### WHAT THE TASK REQUIRES
Looking at the data below, count the lines that contain the string "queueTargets". Write only the total.

### Records contained in a dataset
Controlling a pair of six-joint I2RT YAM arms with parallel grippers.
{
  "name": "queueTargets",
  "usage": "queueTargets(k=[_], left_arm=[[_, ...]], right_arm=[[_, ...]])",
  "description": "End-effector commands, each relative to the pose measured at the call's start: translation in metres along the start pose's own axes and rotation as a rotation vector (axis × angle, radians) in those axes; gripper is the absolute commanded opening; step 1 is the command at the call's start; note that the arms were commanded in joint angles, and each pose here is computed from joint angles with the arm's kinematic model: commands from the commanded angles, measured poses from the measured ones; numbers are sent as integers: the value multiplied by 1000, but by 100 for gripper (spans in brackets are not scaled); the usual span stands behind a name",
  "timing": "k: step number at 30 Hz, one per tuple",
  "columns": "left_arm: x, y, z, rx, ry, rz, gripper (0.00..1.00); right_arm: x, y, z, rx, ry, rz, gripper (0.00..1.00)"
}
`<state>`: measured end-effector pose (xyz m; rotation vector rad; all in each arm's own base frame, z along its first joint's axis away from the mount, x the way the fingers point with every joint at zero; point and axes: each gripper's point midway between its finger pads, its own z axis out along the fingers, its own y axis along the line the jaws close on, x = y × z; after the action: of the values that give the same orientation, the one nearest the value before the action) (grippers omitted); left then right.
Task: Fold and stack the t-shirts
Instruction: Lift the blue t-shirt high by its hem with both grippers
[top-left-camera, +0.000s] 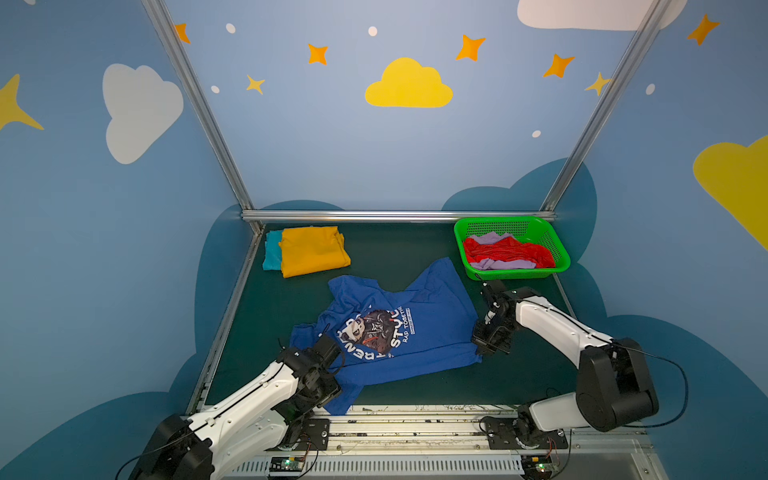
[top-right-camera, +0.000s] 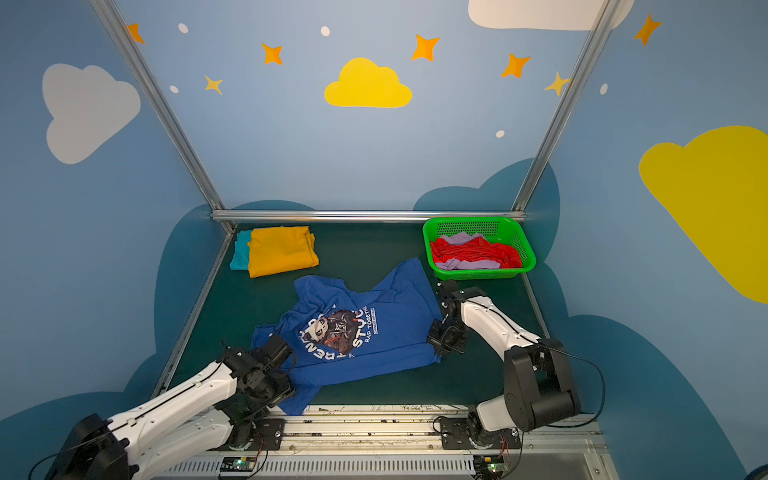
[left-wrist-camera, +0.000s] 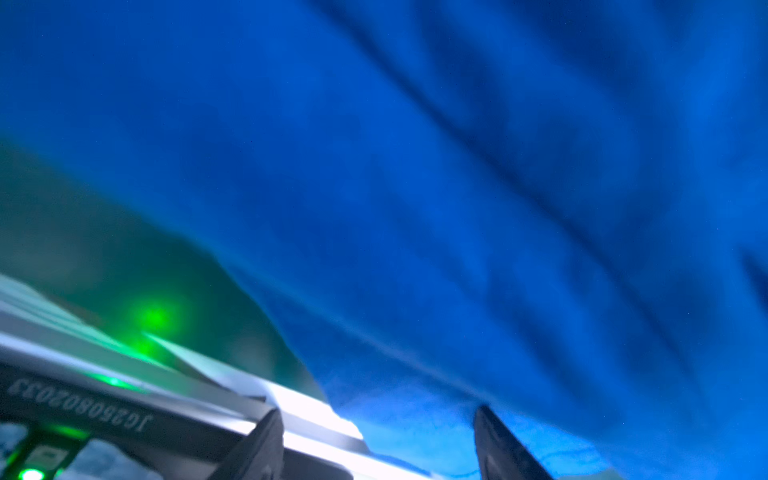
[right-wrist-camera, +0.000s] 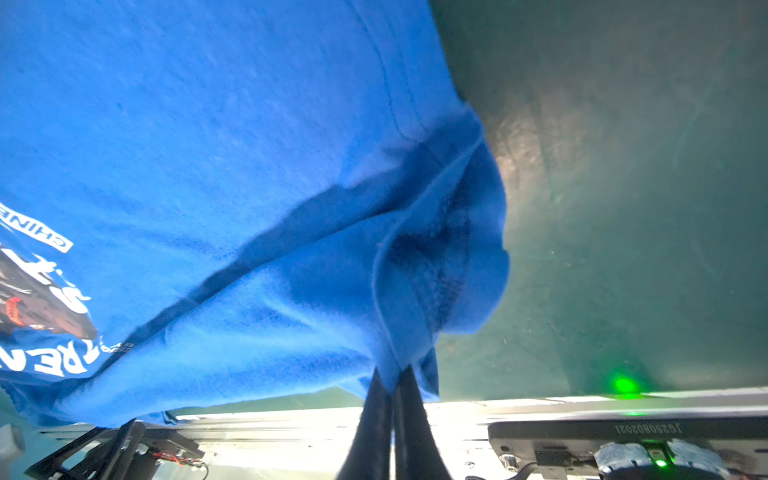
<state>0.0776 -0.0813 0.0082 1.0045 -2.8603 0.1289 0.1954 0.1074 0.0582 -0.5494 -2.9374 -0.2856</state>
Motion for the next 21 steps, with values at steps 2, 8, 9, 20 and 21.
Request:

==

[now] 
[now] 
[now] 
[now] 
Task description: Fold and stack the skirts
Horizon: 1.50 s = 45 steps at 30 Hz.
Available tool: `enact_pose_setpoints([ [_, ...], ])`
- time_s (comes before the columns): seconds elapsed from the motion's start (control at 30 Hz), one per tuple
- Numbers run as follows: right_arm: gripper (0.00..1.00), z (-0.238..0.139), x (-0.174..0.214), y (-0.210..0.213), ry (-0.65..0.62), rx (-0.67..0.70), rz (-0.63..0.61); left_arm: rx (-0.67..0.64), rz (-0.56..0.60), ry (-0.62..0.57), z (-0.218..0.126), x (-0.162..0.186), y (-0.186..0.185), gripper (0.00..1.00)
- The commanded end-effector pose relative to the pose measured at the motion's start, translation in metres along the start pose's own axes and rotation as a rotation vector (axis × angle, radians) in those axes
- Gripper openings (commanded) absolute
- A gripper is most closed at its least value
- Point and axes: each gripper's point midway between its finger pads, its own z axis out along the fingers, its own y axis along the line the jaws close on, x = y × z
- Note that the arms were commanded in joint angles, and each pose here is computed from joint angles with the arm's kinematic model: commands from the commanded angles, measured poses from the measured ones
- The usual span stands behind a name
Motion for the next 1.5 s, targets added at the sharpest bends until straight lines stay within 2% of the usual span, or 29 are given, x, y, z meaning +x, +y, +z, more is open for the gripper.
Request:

### YOUR SOLUTION
2